PROVIDED DATA:
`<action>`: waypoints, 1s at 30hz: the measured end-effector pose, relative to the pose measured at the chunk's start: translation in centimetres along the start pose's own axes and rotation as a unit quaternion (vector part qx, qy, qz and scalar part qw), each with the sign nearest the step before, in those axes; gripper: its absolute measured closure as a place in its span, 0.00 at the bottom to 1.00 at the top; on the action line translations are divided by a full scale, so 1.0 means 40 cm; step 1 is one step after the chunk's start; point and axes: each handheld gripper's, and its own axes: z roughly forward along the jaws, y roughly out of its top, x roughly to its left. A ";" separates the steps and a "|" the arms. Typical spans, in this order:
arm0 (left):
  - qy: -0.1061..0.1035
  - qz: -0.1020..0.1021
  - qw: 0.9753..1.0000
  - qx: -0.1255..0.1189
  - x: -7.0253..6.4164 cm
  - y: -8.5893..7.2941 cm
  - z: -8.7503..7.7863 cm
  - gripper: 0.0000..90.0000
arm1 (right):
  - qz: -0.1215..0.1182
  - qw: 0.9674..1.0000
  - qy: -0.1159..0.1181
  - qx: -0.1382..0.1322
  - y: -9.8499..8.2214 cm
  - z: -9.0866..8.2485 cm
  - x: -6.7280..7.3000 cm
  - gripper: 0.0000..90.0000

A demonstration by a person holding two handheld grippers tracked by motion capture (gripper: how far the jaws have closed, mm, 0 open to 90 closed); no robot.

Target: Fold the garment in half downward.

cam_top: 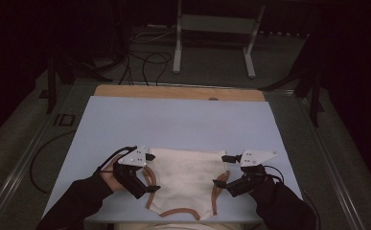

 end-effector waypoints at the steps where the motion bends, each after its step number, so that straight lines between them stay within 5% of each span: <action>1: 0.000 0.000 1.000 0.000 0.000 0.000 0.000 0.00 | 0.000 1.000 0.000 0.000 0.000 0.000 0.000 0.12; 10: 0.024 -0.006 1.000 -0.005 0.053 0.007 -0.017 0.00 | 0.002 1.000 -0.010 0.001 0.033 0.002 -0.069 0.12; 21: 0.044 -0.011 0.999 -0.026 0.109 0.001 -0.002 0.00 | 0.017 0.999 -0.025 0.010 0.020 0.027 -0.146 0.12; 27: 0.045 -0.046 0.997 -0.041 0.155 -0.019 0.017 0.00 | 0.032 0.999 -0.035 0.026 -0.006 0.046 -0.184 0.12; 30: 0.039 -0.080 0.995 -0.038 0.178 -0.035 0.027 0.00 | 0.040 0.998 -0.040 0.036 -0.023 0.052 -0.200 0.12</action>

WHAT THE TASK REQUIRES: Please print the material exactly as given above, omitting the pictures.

ANSWER:
`<action>`: waypoints, 1s at 30hz: the measured end-effector pose, relative to the pose measured at the chunk's start: translation in centimetres along the start pose's own axes and rotation as a unit quaternion (vector part qx, qy, qz and scalar part qw), each with the sign nearest the step before, in those axes; gripper: its absolute measured closure as a place in its span, 0.00 at the bottom to 1.00 at the top; on the action line translations are divided by a full scale, so 1.0 means 40 cm; step 1 is one step after the chunk's start; point and axes: each handheld gripper's, and its own axes: z roughly forward along the jaws, y roughly out of its top, x roughly to its left. A ";" separates the steps and a "|" the arms. Typical spans, in this order:
arm0 (left):
  - qy: -0.1061..0.1035
  - qz: -0.1020..0.1021
  - qw: 0.9753..1.0000
  - qx: -0.1255..0.1189
  - x: -7.0253..6.4164 cm
  - y: -8.5893..7.2941 cm
  - z: -8.7503..7.7863 cm
  - gripper: 0.0000..90.0000
arm1 (right):
  - qz: -0.1215..0.1182
  - qw: 0.9674..1.0000
  - qy: -0.1159..0.1181
  - qx: -0.1382..0.1322
  - y: -9.8499..8.2214 cm
  - z: -9.0866..8.2485 cm
  - x: -6.7280..7.3000 cm
  - gripper: 0.0000..90.0000

A demonstration by a person holding two handheld grippers tracked by motion capture (gripper: how far the jaws have closed, mm, 0 open to 90 closed); no robot.

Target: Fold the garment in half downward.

cam_top: 

 end-effector waypoints at the steps where the motion bends, each after its step number, so that straight lines between them stay within 5% of each span: <action>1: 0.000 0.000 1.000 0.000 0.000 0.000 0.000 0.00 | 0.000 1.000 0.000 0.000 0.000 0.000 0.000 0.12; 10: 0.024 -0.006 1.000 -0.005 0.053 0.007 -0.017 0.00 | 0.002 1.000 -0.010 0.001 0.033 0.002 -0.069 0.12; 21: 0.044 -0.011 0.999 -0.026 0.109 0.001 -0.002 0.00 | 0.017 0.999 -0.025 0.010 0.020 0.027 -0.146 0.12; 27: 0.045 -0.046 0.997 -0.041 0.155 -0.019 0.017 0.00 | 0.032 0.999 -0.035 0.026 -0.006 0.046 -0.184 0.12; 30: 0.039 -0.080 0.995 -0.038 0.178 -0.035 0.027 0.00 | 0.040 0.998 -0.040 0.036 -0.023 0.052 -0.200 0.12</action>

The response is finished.